Ergun: Bizim "evet'imiz, devletin meşruiyetini koruma iradesidir
İYİ Parti Muğla Milletvekili Metin Ergun ise şu ifadelere yer verdi:
"" İYİ Parti'nin tutumu ise, Türk dış politikasının, Gazi Mustafa Kemal Atatürk'ün çizdiği rasyonel çizgiye bağlı kalması gerektiği yönündeydi. Dış politikanın, macera arayışlarından uzak kalması gerektiğini vurguladı. Tezkere ile talep edilen yetkilerin, ulusun tarihî vizyonunun bir parçası olması gerektiğinin altını çizdi. "Bizim "evet" amacımız terörle mücadeleye destek vermek, ancak keyfî yaklaşımlara ve basiretsiz uygulamalara rıza göstermek değildir.

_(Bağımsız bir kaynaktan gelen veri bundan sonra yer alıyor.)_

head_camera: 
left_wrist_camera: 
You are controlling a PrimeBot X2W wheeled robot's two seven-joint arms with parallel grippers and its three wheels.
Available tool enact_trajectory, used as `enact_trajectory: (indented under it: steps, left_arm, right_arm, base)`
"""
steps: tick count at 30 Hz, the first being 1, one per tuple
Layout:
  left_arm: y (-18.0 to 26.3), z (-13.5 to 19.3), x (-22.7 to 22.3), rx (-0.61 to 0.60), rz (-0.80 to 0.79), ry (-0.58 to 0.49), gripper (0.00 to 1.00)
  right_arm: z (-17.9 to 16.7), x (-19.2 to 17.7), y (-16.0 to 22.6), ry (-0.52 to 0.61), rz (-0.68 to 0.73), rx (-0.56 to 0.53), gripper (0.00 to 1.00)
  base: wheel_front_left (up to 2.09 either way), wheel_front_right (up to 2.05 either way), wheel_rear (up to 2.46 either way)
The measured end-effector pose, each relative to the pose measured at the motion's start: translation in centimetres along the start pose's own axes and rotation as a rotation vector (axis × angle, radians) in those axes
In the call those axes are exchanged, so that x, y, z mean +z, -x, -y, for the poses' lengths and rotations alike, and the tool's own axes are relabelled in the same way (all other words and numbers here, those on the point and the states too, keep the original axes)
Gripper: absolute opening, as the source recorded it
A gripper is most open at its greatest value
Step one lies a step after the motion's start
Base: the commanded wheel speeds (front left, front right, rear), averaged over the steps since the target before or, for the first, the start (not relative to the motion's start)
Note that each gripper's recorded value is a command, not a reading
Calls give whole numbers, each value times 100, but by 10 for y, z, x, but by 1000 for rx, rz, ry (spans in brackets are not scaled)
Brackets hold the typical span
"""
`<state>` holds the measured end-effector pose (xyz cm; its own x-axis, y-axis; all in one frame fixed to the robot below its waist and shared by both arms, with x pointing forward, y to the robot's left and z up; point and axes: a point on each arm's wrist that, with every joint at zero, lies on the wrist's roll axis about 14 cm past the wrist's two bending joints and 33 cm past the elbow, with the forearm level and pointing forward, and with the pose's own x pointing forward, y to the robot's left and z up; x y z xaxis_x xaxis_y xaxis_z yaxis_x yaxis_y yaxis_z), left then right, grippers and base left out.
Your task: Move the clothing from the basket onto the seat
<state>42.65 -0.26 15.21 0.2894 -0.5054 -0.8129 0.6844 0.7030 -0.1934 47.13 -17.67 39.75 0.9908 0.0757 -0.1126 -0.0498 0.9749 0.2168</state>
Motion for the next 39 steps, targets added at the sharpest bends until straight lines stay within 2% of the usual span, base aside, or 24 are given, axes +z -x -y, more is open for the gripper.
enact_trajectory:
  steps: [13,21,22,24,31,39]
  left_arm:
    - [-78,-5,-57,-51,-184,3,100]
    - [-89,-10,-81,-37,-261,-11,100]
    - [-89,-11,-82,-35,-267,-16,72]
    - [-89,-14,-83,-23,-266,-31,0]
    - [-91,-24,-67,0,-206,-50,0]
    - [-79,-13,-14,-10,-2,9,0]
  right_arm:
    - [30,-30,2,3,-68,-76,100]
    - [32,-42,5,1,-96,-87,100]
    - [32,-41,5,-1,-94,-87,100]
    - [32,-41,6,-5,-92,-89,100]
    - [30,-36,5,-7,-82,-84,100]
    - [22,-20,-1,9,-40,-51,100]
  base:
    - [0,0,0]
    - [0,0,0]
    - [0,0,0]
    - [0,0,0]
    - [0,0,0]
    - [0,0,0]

Bizim "evet" dememiz, devletin meşruiyetini, Meclisin iradesini ve hukukun üstünlüğünü koruma iradesidir."
Eğer bir önceki tezkere döneminde belirlenen terör tehdidini ortadan kaldırma veya kontrol altına alma hedefi başarıyla sonuçlansaydı, şimdi yeni bir yetki talebi olmazdı. Bu, iktidarın bölgedeki politikalarında kalıcı ve çözüme yönelik stratejik yaklaşımlar geliştiremediğini gösteriyor. Geçmiş yıllarda bir veya iki yıllık sürelerle talep edilen yetkinin bu kez üç yıllık bir süreyi kapsaması, yalnızca bir yönetim değişikliği olarak değerlendirilemez. "Üç yıl" demek, Meclisin söz hakkının üç yıl boyunca askıya alınması demektir; bu da yürütmenin Meclis'e olan güven eksikliğini ortaya koyuyor. Bu üç yıllık uzatmanın nedenleri ve uzun vadeli planlama konusunda iktidarın halkımıza açıklama yapması gerekiyor. Milletimiz, bu sürenin terörle mücadelede ne gibi yenilikler getireceğini bilmelidir. Bu süre, sadece yetkiyi ertelemek değil, somut hedeflere ulaşmak amacıyla kullanılmalıdır. Dolayısıyla İYİ Parti olarak biz bu süreye "evet" derken, şerh de koyuyoruz."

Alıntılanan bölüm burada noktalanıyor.